New York Jets Must Shut Up and Focus on Football
Rex Ryan certainly isn't New York City's next coming of Joe Namath.
His exuberant and brazen Super Bowl guarantees have grown exceedingly tiresome with the masses—so much so that it struck a chord with the Jets' head coach this offseason.
Ryan was apologetic during his press conference at the 2012 combine. He went as far to say that the guarantee was a "huge mistake," via the AP (per the Boston Globe). Via SportsRadioInterviews.com, Ryan stated, "I don’t know what I accomplished out of it."
If the team's slimmed-down head man is indeed aware of his "huge mistake," you'd think he and the rest of the New York Jets organization—players included—would silence their outlandish claims and simply get back to football.
Sadly, that hasn't been the case.
First, Ryan said, "I look at myself as the best defensive coach in football," according to Manish Mehta of the New York Daily News.
Fine. I can't knock confidence. Although, an array of complex blitz packages and a top-10 defense at the end of the year would more adequately demonstrate his coaching genius.
But then, to add to what's become empty rhetoric, Ryan had the following to say about where his defense will rank in 2012, per Jenny Vrentas of the New Jersey Star-Ledger: "I said top five. That's a given. I don't care who's out there."

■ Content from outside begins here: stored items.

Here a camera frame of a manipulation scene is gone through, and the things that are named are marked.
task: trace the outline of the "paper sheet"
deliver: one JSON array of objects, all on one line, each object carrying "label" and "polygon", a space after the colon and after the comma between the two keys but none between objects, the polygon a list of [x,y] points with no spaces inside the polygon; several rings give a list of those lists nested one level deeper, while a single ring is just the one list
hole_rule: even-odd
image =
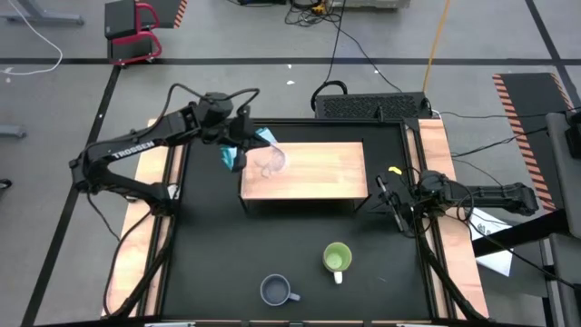
[{"label": "paper sheet", "polygon": [[[505,225],[504,222],[491,216],[488,213],[483,212],[479,209],[474,209],[470,221],[484,234],[488,235],[498,231],[510,228],[510,226]],[[470,231],[472,232],[472,241],[482,237],[474,227],[470,225]],[[482,264],[488,269],[492,269],[497,273],[502,273],[506,277],[510,275],[510,264],[512,263],[512,253],[508,251],[502,251],[499,253],[492,253],[489,255],[484,255],[476,259],[477,263]]]}]

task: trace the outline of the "gray floor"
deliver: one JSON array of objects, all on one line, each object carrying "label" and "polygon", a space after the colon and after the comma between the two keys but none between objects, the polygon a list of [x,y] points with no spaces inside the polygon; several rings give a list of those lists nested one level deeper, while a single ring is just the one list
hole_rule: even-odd
[{"label": "gray floor", "polygon": [[[103,3],[98,1],[42,1],[46,9],[79,13],[83,27],[39,27],[38,31],[60,46],[66,58],[103,58]],[[564,58],[581,58],[575,14],[576,0],[536,1],[558,52]],[[429,54],[443,0],[413,0],[397,13],[347,12],[343,28],[356,37],[373,57],[425,58]],[[6,3],[0,11],[9,10]],[[311,28],[282,22],[286,7],[244,8],[218,0],[190,1],[182,27],[156,32],[166,58],[329,57],[335,28],[321,24]],[[0,63],[7,57],[56,57],[49,46],[22,25],[0,21]],[[346,37],[338,56],[361,57]],[[464,0],[452,2],[438,47],[440,58],[550,58],[523,0]],[[0,70],[7,65],[0,64]],[[17,65],[15,71],[39,67]],[[167,88],[181,82],[206,91],[232,92],[260,87],[252,103],[255,117],[312,117],[309,99],[320,85],[327,65],[156,65],[123,70],[104,118],[100,139],[144,126],[162,108]],[[421,88],[425,67],[383,65],[379,70],[404,91]],[[581,84],[581,67],[567,67],[573,82]],[[459,114],[503,114],[492,74],[521,72],[556,73],[552,66],[434,66],[428,97],[439,111]],[[23,140],[0,139],[2,176],[14,180],[0,199],[0,316],[3,326],[16,326],[30,299],[54,228],[70,188],[68,160],[82,150],[110,66],[63,65],[50,74],[0,79],[0,122],[23,124],[29,133]],[[332,78],[343,80],[351,93],[391,92],[369,65],[337,64]],[[192,99],[178,92],[171,108]],[[452,151],[462,152],[512,135],[506,120],[460,120],[445,116]],[[467,160],[493,174],[502,183],[531,184],[515,144],[500,145],[470,155]],[[137,159],[123,160],[113,169],[131,176]],[[462,183],[492,184],[485,175],[455,163]],[[97,204],[116,231],[121,229],[126,203],[110,194],[96,196]],[[498,218],[522,222],[523,218],[490,211]],[[80,197],[53,277],[36,323],[96,319],[115,242],[98,216]],[[484,281],[492,317],[502,322],[544,324],[536,296],[501,292]],[[530,311],[541,312],[537,315]]]}]

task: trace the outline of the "green mug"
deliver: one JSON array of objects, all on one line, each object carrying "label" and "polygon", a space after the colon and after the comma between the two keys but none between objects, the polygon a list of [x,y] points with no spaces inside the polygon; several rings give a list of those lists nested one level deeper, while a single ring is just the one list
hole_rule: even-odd
[{"label": "green mug", "polygon": [[349,268],[353,255],[347,245],[341,242],[331,243],[323,253],[323,264],[335,276],[335,283],[343,282],[343,272]]}]

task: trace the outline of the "wooden block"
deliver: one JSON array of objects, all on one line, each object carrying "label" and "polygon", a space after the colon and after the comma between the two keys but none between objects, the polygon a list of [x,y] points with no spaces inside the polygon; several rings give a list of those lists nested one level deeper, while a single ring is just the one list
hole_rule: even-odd
[{"label": "wooden block", "polygon": [[246,155],[241,182],[244,200],[368,196],[361,142],[279,143]]}]

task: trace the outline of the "gray mug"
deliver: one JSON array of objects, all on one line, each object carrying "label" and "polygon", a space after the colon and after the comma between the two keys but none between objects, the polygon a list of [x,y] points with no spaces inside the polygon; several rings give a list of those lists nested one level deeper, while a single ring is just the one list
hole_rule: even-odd
[{"label": "gray mug", "polygon": [[270,306],[283,305],[286,301],[300,301],[298,294],[291,292],[291,284],[284,276],[274,273],[261,283],[261,298]]}]

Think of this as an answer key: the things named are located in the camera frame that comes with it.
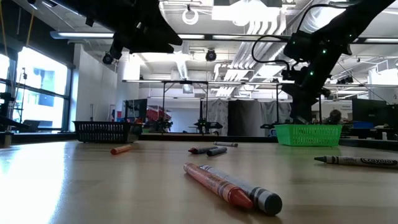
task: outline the gray curtain
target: gray curtain
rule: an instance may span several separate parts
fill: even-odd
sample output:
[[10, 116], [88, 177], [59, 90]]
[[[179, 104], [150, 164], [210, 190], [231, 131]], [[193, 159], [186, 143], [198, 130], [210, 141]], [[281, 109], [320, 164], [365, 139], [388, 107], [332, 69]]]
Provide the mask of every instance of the gray curtain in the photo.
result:
[[[223, 126], [217, 130], [220, 136], [228, 134], [228, 101], [215, 100], [209, 101], [208, 122], [219, 122]], [[206, 117], [206, 102], [203, 102], [203, 117]]]
[[[290, 103], [279, 102], [279, 123], [284, 123], [285, 120], [290, 120], [290, 112], [292, 107]], [[262, 102], [261, 103], [261, 114], [264, 117], [264, 124], [273, 124], [277, 121], [276, 117], [276, 101]]]

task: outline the gray crayon
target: gray crayon
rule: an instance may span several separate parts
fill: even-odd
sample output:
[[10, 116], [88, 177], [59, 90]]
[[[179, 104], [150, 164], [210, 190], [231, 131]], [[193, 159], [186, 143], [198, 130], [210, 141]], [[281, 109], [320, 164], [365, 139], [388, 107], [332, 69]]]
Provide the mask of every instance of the gray crayon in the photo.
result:
[[237, 147], [237, 143], [231, 143], [231, 142], [214, 142], [214, 145], [216, 146], [230, 146], [230, 147]]
[[369, 159], [343, 156], [321, 156], [315, 157], [314, 159], [316, 161], [326, 162], [328, 164], [398, 169], [398, 161], [393, 159]]
[[203, 154], [209, 151], [210, 149], [218, 149], [216, 146], [211, 146], [211, 147], [200, 147], [200, 148], [191, 148], [188, 150], [188, 152], [191, 152], [192, 154]]
[[209, 151], [206, 152], [207, 156], [215, 156], [221, 153], [224, 153], [227, 151], [226, 147], [219, 147], [217, 149], [210, 149]]
[[240, 187], [244, 193], [253, 201], [254, 207], [262, 210], [269, 216], [274, 216], [282, 210], [282, 199], [275, 194], [261, 187], [253, 187], [243, 180], [239, 180], [223, 171], [217, 170], [208, 165], [200, 166], [201, 169], [214, 174], [226, 181]]

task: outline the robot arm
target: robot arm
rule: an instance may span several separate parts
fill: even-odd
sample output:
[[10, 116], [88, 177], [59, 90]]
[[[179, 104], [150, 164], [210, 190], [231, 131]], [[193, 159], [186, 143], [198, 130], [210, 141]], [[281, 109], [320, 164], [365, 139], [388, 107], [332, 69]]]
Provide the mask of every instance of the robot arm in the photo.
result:
[[292, 35], [284, 54], [298, 62], [308, 62], [308, 67], [282, 73], [286, 79], [295, 81], [282, 87], [293, 98], [291, 117], [310, 120], [311, 106], [321, 94], [328, 94], [323, 85], [341, 54], [351, 55], [349, 43], [357, 39], [371, 21], [394, 1], [362, 0], [346, 7], [344, 12], [316, 32], [307, 34], [299, 30]]

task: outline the crayon
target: crayon
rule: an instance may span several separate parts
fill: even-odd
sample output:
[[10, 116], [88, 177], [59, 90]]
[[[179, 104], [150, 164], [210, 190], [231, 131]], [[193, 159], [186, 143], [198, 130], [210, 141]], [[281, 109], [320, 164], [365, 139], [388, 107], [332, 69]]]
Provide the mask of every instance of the crayon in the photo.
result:
[[113, 148], [111, 150], [111, 154], [112, 155], [116, 155], [116, 154], [119, 154], [119, 153], [122, 153], [122, 152], [126, 152], [126, 151], [131, 150], [131, 149], [132, 149], [132, 146], [130, 146], [130, 145], [116, 147], [116, 148]]
[[214, 145], [216, 146], [230, 146], [230, 147], [237, 147], [237, 143], [231, 143], [231, 142], [214, 142]]
[[199, 148], [192, 147], [190, 150], [188, 150], [188, 152], [191, 152], [192, 154], [203, 154], [209, 151], [210, 149], [217, 149], [217, 148], [218, 148], [217, 146], [199, 147]]
[[369, 159], [369, 158], [355, 158], [343, 156], [321, 156], [315, 157], [316, 161], [325, 162], [327, 164], [339, 164], [349, 166], [368, 166], [368, 167], [382, 167], [382, 168], [398, 168], [398, 161], [393, 159]]
[[219, 147], [217, 149], [210, 149], [209, 151], [206, 152], [206, 154], [207, 156], [215, 156], [224, 153], [226, 151], [227, 151], [226, 147]]
[[239, 180], [223, 171], [217, 170], [211, 166], [200, 166], [205, 171], [216, 175], [238, 187], [253, 201], [254, 207], [262, 210], [269, 216], [274, 216], [282, 210], [282, 199], [275, 194], [261, 187], [253, 187], [249, 183]]
[[243, 190], [228, 181], [204, 171], [190, 162], [184, 165], [184, 171], [231, 205], [243, 208], [253, 207], [253, 202], [244, 194]]

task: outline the orange crayon
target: orange crayon
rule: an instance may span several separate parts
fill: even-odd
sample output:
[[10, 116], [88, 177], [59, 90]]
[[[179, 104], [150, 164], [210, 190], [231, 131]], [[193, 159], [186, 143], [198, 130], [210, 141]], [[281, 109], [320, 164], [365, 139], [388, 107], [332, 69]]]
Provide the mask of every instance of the orange crayon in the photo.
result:
[[236, 185], [233, 185], [190, 162], [187, 162], [184, 165], [184, 170], [199, 183], [207, 187], [214, 194], [217, 194], [226, 200], [231, 205], [244, 208], [253, 207], [253, 202], [244, 194], [244, 191]]
[[126, 151], [131, 150], [131, 149], [132, 149], [132, 146], [130, 146], [130, 145], [116, 147], [116, 148], [113, 148], [111, 150], [111, 154], [112, 155], [116, 155], [116, 154], [119, 154], [119, 153], [122, 153], [122, 152], [126, 152]]

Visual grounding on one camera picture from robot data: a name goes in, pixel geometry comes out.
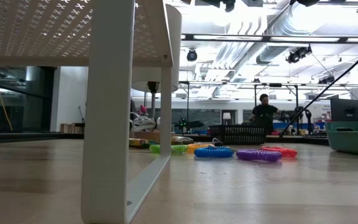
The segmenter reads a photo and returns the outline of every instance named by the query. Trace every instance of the red coiled toy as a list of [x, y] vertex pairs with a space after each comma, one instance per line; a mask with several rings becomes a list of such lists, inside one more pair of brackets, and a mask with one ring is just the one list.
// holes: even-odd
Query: red coiled toy
[[296, 157], [298, 152], [294, 149], [287, 149], [280, 146], [262, 146], [259, 148], [262, 151], [280, 152], [283, 157]]

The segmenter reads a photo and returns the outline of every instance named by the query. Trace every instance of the hardwood floor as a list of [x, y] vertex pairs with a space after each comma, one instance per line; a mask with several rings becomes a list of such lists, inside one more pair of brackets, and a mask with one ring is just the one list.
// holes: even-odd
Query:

He didn't go a step further and declare the Jets as the No. 1 defensive unit like he may have done in years past, but was it a necessary comment?
I think not.
Following that relatively restrained assurance by Ryan, rather candid linebacker Bart Scott voiced his opinion on the expectations for quarterback Mark Sanchez (via the Washington Post): "To take that next step, to be one of the top 10 quarterbacks in the league."
As if Sanchez needed more pressure packed into his shoulder pads with TV-ratings-driver Tim Tebow as the team's backup.
One can't forget cornerback Antonio Cromartie's proclamation that he is the team's second-best receiver on ESPN's First Take on August 1.
All right, maybe he was unfairly prodded by Skip Bayless' question. The more compassionate fans and media members can give him a pass there.
But have the Jets and their coach not learned from their previous "huge mistakes"?
Some are seemingly desperate to steal a portion of Tebow's media thunder.
The funny thing is, Tebow's the most polarizing player on the team—if not the entire world of sports—but he's one of the few guys who, thankfully, lacks obnoxious bravado and never gives the media a controversial utterance.
Regardless, an 8-8 2011 season that ended with their stadium-mate New York Giants winning a second Super Bowl title in five years should have been humbling for the Jets. But I'm not sure how humble they are heading into the 2012 campaign.
The media attention won't go away. It can't. Tebow is too big of a draw, and the Jets represent the Big Apple.
But it's not about how much media attention Gang Green receives, it's about how the team handles it.
Remember, to truly pronounce a Joe Namath-esque guarantee, the Jets need to get to their respect championship game first.